* **Directions for this task**: Look through the listing below and report how many lines contain "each", as a bare number.
========
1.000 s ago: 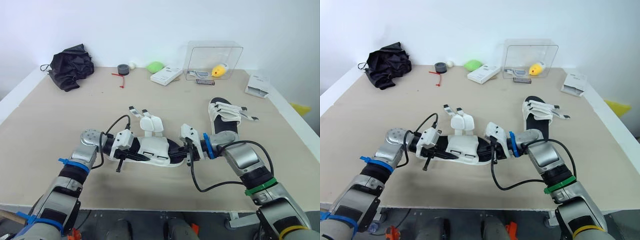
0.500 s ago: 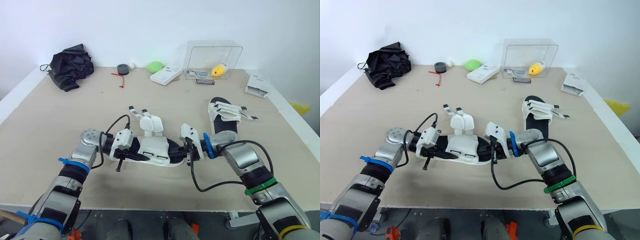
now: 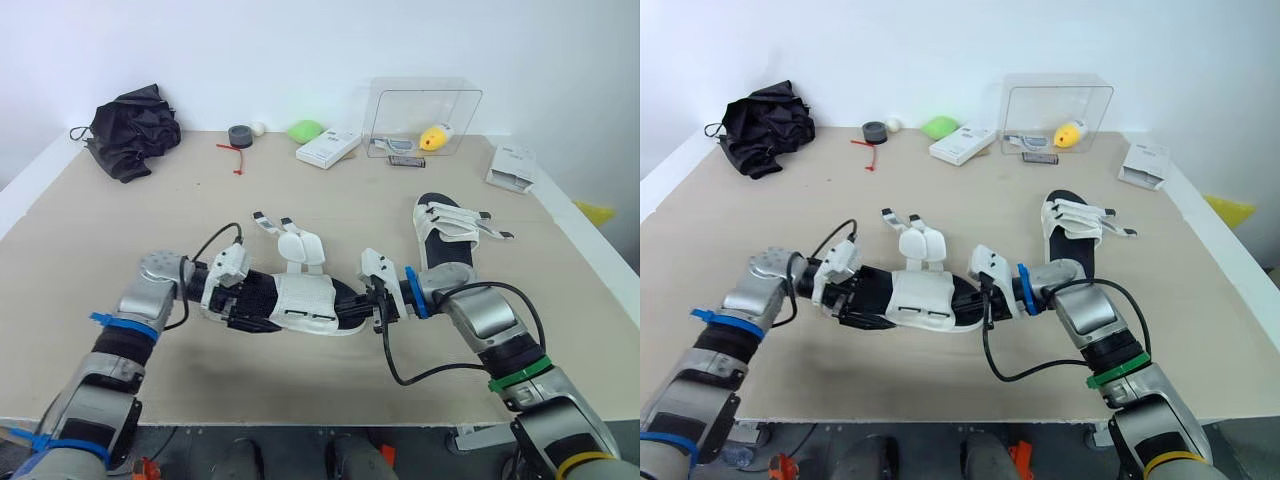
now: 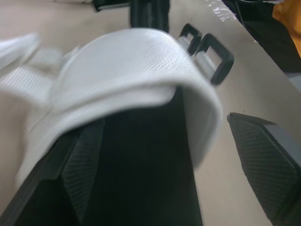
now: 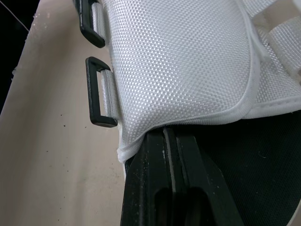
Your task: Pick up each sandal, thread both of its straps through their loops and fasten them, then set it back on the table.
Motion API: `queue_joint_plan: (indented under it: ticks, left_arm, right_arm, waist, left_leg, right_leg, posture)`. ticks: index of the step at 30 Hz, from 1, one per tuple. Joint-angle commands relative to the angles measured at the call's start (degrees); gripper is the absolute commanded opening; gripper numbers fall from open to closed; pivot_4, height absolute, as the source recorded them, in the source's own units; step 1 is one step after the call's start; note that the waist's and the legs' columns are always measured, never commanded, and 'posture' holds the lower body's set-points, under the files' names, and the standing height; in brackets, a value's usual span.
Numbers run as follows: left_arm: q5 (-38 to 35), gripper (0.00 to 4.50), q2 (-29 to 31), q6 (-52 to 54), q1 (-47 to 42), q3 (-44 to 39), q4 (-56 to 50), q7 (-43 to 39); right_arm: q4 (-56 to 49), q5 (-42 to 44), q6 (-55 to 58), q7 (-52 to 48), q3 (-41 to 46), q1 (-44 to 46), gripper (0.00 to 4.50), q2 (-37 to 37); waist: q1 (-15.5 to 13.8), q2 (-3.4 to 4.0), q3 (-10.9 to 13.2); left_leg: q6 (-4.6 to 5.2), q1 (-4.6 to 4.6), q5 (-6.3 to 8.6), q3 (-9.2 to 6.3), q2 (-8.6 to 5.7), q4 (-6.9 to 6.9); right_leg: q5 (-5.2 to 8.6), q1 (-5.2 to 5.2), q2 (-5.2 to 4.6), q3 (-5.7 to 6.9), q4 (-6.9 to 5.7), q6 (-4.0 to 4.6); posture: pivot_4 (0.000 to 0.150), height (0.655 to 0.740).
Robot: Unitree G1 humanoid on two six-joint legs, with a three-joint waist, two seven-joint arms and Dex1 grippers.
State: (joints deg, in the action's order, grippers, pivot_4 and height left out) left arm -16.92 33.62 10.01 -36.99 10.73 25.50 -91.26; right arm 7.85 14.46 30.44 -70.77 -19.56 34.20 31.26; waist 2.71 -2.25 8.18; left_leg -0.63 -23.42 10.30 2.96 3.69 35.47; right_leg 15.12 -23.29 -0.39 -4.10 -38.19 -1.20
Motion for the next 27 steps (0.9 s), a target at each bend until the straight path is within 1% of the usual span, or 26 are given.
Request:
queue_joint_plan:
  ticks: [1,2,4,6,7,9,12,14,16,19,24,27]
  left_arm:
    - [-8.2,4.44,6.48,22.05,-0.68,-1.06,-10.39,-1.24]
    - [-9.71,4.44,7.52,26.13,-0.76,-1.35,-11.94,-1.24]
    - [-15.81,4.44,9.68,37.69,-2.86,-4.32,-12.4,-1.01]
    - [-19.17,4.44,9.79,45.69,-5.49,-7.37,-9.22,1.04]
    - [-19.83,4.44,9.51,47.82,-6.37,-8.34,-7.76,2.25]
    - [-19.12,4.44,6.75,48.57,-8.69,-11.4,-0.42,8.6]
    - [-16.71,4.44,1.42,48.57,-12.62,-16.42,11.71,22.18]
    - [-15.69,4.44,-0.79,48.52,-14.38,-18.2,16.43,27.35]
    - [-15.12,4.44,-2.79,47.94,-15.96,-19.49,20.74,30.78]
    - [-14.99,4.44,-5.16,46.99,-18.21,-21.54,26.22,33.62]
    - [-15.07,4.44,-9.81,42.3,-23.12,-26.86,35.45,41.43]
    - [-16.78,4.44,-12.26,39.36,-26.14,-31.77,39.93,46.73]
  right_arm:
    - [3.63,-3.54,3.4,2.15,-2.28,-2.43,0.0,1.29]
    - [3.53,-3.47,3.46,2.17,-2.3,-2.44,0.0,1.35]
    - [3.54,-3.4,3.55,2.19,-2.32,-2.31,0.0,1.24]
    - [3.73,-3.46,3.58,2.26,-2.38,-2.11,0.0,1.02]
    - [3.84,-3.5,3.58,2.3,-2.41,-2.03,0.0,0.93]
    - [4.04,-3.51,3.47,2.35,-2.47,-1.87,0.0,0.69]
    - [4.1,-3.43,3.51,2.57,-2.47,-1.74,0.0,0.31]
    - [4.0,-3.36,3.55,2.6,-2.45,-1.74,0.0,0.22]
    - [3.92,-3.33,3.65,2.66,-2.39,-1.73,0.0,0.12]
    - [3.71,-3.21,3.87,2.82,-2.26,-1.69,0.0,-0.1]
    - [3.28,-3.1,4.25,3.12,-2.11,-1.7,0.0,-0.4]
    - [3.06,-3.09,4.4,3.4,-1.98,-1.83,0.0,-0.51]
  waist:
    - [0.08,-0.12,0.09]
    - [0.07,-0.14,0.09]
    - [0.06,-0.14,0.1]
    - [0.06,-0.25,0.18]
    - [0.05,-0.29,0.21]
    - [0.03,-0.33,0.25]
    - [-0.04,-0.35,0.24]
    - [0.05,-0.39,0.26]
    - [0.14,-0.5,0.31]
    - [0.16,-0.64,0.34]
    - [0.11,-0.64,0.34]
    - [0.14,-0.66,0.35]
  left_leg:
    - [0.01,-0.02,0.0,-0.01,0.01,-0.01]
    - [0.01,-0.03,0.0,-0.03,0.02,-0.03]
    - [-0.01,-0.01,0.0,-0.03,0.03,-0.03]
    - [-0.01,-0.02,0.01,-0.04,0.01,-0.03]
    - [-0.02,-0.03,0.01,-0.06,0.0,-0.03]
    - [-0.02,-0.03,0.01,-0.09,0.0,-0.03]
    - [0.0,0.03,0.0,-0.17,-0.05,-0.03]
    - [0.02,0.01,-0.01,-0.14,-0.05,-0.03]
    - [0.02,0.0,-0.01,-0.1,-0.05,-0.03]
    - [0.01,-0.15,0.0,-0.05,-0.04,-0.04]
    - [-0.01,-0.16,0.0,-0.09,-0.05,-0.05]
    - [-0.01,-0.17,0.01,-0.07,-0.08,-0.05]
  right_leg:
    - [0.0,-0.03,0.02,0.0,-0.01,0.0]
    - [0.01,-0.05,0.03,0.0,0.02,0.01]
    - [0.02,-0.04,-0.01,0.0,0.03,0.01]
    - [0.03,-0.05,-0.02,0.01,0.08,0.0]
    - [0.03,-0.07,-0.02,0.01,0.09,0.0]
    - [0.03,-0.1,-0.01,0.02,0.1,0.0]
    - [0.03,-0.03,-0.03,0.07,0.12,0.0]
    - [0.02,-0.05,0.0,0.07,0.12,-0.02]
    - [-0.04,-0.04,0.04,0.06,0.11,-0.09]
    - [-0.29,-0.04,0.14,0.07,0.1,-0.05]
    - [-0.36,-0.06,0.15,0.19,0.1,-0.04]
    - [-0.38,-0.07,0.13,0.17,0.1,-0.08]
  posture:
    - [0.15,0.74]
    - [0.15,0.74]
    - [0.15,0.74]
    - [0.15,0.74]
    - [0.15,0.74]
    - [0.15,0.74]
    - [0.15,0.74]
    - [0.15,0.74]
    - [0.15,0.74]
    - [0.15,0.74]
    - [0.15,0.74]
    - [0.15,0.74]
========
* **The answer**: 2